Updated: Jun 5, 2018
John Murphy was visiting Hobart and the Bethlehem House on 28th July 2014. This is the largest centre for homeless men in Tasmania, providing crisis services and support for men aged twenty years and older, 24 hours a day.
It was here that John met Jeff Bendall, a case worker at Bethlehem House. John was not on any kind of benefits at the time, instead spending much of his day simply ‘surviving’. With Jeff’s assistance, John soon had access to regular meals, laundry and shower facilities, a lounge room and computers, which are all provided onsite. John began to discuss his skill set with Jeff, and soon after, another artistically inclined resident encouraged John to create a mural for the laundry room.
The mural began initially with a basic lighthouse concept in mind; however it developed considerably, coming to depict a beautiful scene featuring the Iron Pot, Hope Beach, Betsy Island and Bruny Island.
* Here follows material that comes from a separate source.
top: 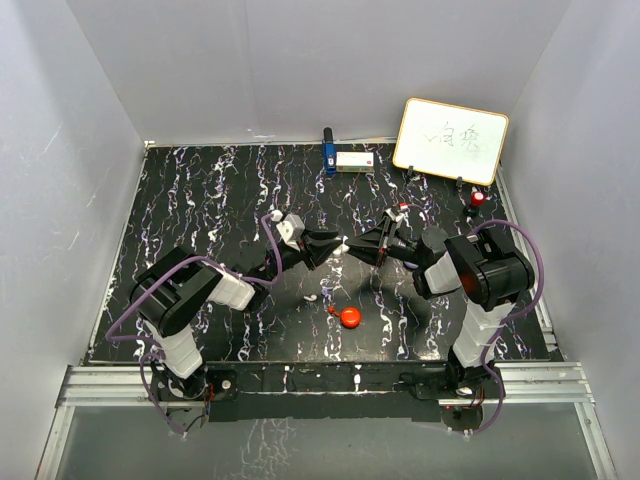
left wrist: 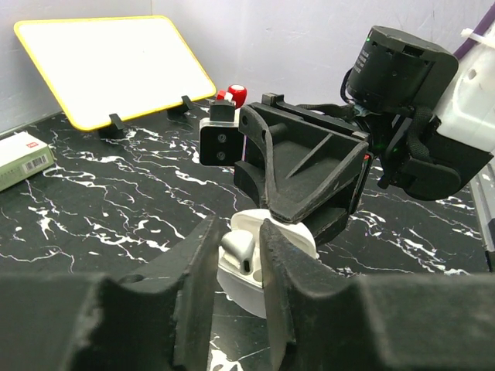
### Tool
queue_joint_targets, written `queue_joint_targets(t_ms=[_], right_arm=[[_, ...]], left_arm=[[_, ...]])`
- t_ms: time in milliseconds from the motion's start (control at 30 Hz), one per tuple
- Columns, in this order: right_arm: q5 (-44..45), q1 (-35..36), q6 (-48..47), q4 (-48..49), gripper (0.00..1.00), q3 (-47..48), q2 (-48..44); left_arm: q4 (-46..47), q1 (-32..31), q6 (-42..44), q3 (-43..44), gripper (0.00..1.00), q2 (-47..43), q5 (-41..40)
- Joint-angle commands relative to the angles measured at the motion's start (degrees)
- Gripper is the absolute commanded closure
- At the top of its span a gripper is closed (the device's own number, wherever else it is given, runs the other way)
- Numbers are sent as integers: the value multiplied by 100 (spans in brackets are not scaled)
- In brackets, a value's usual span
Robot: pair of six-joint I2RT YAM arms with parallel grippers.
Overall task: Insert the wireless bluetooth earbuds into the charging case
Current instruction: Place the earbud in the charging case, then pick up the earbud from the center of the board.
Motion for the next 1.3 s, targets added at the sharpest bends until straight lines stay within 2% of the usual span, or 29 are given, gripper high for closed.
queue_joint_targets(t_ms=[0, 67, 300, 433, 600, 667, 767, 900, 1033, 1267], right_arm=[[68, 11, 40, 1953, 100, 189, -197], [66, 14, 37, 1949, 100, 189, -199], [69, 14, 30, 1955, 100, 189, -182], [61, 4, -5, 1950, 100, 173, -119], [31, -11, -87, 1950, 100, 179, 33], [-17, -26, -135, 1952, 100, 197, 88], [-72, -120, -181, 1945, 100, 206, 159], [-140, -311, -234, 1918, 100, 215, 210], [-203, -416, -266, 1884, 100, 230, 185], [-287, -599, -508, 1530, 100, 191, -116]], left_arm=[[1085, 20, 22, -74, 67, -289, 93], [1084, 20, 6, -78, 59, -299, 81], [1089, 20, 29, -137, 44, -449, -142], [1085, 20, 63, -418, 28, -965, -933], [996, 43, 242, -1003, 14, -2034, -1770], [305, 58, 200, -1096, 14, -2620, -1805], [-2428, 34, -34, -820, 12, -3510, -1859], [-4714, 6, -280, -526, 2, -3983, -1680], [-5990, -15, -369, -309, 1, -3928, -1648], [-7813, -245, -27, 387, 1, -3432, -1929]])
Alongside these typically Tasmanian features, John added a seagull, some binoculars, a fence and a ladybug.
Visiting Hobart inside Bethlehem House
Jeff informed John that ladybug symbolises the passing of someone significant, and the fact that John had spontaneously featured one in his work revived a wave of philosophical thinking within him. For John, the mural began to engender feelings of hope and guidance and became a source of both comfort and purpose.
A couple of months later, Jeff’s sister Jane visited Bethlehem House and had a chance to view the finished mural. She began speaking with John and told him how she would love her passion for travel to be illustrated on the blank wall of her travel agency office. After giving him her card, she explained the concept of her charity, which gives mosquito nets and life straws to third world countries.
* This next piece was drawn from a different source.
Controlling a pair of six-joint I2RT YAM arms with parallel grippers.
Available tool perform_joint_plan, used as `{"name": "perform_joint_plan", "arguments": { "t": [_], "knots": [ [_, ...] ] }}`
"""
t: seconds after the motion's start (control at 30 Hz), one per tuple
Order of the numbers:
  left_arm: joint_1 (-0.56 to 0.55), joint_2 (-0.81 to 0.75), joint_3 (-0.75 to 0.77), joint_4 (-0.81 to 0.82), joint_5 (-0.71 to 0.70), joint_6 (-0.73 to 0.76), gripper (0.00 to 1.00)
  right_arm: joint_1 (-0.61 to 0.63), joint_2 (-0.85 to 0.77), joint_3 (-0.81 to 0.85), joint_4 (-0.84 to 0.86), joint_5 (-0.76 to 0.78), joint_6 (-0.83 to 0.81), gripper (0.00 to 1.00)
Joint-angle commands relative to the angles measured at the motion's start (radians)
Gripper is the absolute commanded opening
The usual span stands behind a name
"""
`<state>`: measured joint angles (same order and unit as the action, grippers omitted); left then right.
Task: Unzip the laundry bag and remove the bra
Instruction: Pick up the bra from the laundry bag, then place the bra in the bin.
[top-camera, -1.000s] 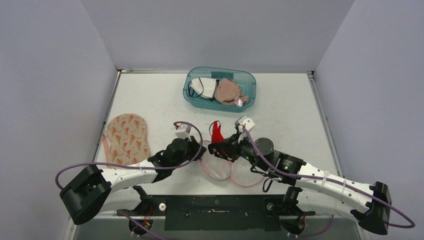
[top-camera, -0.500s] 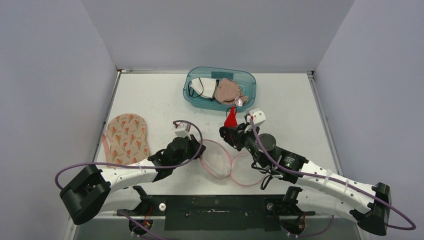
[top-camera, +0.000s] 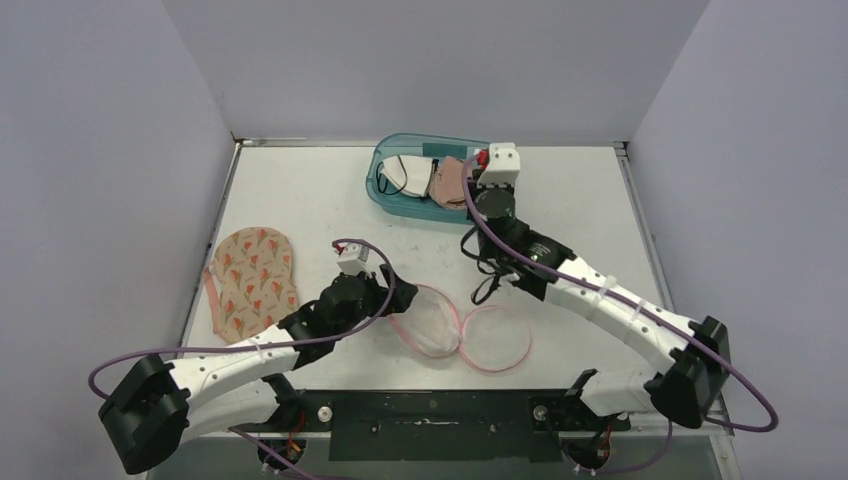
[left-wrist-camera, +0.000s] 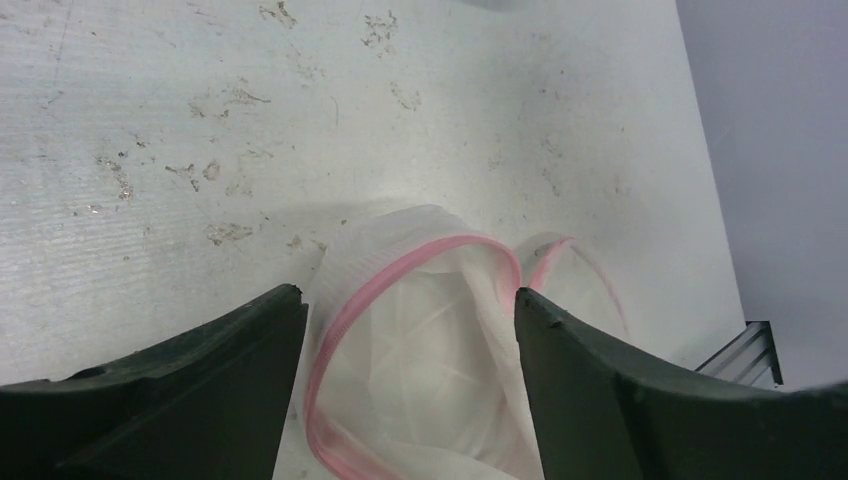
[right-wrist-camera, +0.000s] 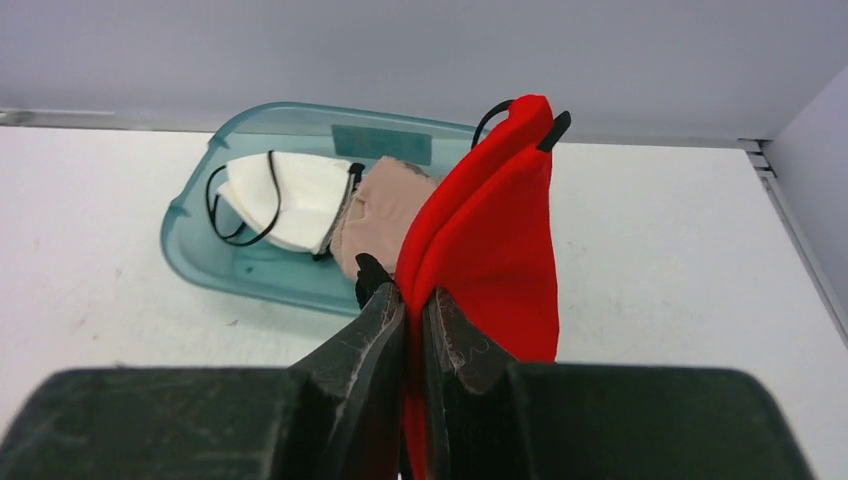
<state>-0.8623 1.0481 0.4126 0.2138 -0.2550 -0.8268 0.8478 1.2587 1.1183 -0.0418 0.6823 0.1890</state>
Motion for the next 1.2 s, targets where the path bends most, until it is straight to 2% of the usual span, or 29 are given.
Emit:
{"name": "perform_joint_plan", "arguments": {
  "t": [0.0,0.1,0.33,0.6,0.87,1.17],
  "knots": [
    [0.005,-0.106,0.048,-0.075,-0.027,-0.013,0.77,-0.080,0.138,0.153,0.074,0.035,-0.048,0.05],
    [0.010,-0.174,0.046,-0.160,-0.080,-0.037,0.81,-0.124,0.255,0.260,0.061,0.036,-0.057,0.05],
    [0.014,-0.327,0.020,-0.371,-0.254,-0.119,0.82,-0.192,0.503,0.484,-0.001,0.056,-0.112,0.05],
    [0.016,-0.397,-0.037,-0.397,-0.303,-0.164,0.81,-0.223,0.712,0.659,-0.045,0.066,-0.183,0.05],
    [0.017,-0.373,-0.069,-0.351,-0.302,-0.165,0.81,-0.233,0.835,0.666,0.016,0.046,-0.230,0.05],
    [0.021,-0.379,-0.091,-0.342,-0.316,-0.153,0.80,-0.233,0.991,0.775,-0.019,0.040,-0.229,0.05]
  ]
}}
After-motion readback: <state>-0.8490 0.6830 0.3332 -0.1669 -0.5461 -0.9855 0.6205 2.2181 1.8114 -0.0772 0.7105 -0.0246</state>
Soon after, John, who was sleeping in his car at the time, contacted Jane and suggested he complete the mural they had previously discussed. Jane’s charity work had provided food for thought, and he began working on his new project straight away. The mural took around a month to complete, and, displaying John’s interest, empathy and artistic talent, it featured an assortment of evocative scenes, including endangered animals and renowned worldwide destinations.
John visiting Hobart
Although they parted ways afterwards, John reached out to Jane to inform her that because of the opportunity he had been given, he felt he had returned to a straight and narrow path. Since working with Jane, he has been given job opportunities to do other murals, and has had consistent work with house painting.
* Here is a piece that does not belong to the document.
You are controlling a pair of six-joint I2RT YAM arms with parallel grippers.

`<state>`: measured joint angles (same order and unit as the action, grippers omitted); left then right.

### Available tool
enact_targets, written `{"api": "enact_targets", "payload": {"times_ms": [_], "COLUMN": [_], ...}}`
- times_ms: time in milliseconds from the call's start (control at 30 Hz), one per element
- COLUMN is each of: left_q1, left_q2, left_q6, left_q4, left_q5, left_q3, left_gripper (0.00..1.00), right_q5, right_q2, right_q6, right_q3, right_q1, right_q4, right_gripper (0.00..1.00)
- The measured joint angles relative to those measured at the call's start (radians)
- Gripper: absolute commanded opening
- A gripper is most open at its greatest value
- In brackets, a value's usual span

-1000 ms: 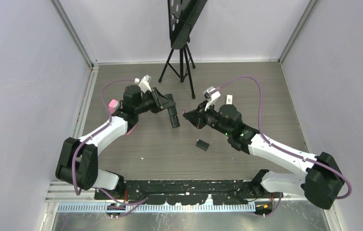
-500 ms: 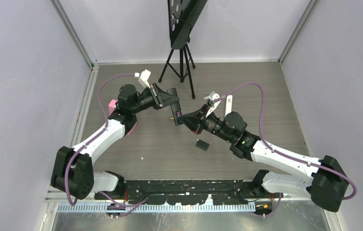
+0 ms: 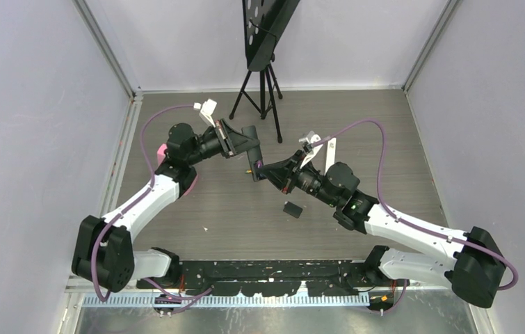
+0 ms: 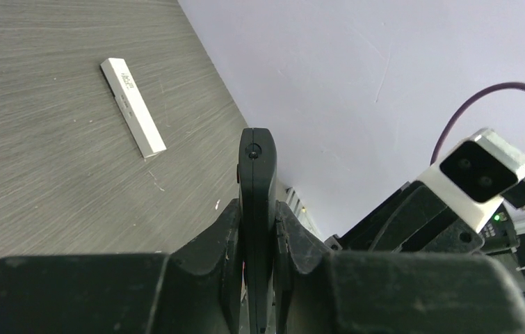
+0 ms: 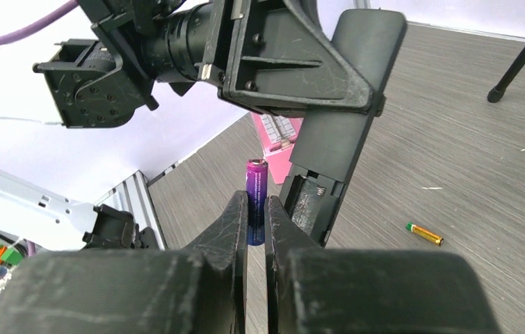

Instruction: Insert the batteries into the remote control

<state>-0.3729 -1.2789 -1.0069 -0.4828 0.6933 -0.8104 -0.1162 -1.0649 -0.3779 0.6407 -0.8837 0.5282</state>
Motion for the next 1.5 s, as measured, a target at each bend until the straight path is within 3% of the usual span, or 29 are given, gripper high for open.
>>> {"api": "enact_targets", "payload": {"times_ms": [200,367,600,867,1067,1300,1500], "left_q1": [0.0,0.0,-0.001,-0.001,0.0,0.0,0.0], "left_q2": [0.045,0.103,0.162,0.18,0.18,0.18,0.184], "left_q6": [0.086,0.203,0.304,0.347,0.363,0.383,0.391], "left_q4": [0.018,0.143,0.309,0.391,0.398,0.425,0.599], "left_q5": [-0.009,-0.099,-0.278,-0.334,-0.335,-0.37,-0.572], "left_q3": [0.032,0.035,0.035,0.035,0.035,0.032,-0.008], "left_gripper": [0.0,0.0,0.0,0.0,0.0,0.0,0.0], "right_q5": [0.132,0.386,0.613,0.573,0.509,0.469,0.327], "right_q2": [0.048,0.019,-0.329,-0.6,-0.656,-0.659,-0.69], "right_q6": [-0.039,-0.082,-0.14,-0.128,-0.076,-0.009,0.146], "right_q3": [0.007,0.089,0.286,0.321,0.37,0.443,0.543], "right_q1": [-0.001,-0.002,0.034,0.132,0.153,0.153,0.139], "right_q4": [-0.088,-0.299,-0.656,-0.834,-0.882,-0.908,-0.864], "right_gripper": [0.03,0.03,0.09,0.18,0.42,0.51,0.6]}}
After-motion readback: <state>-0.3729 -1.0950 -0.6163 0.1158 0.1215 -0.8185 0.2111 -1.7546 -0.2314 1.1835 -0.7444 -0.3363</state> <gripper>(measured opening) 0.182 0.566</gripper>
John wanted to tell his story so that others would be inspired to seize opportunities as he had done, and to encourage others to remain hopeful in more difficult times.
John’s daughter, Anna Murphy – a graduate hairdresser – has particularly been affected by her father’s story. She recently made the decision to attend Bethlehem House in order to provide haircuts to the residents there who otherwise would not be able to afford this luxury. Grateful to Bethlehem House for assisting her father regain his lust for life, she will hone her hairdressing skills while helping the men to regain and retain a confident and positive self-image.
Homeless center in Hobart
When completing the mural on the wall of the Travel with a Cause office, one of the endangered animals that John chose to paint was a butterfly. The philosophy of Travel with a Cause is based on the Butterfly Effect; that one tiny act of goodness has the power to affect the lives of many, as a ripple effect is created. It would appear that John’s story is a perfect example of this in action, as one decision he made led first to a chance meeting, then an opportunity, followed by further prospects and the choice his daughter made to give back to the community.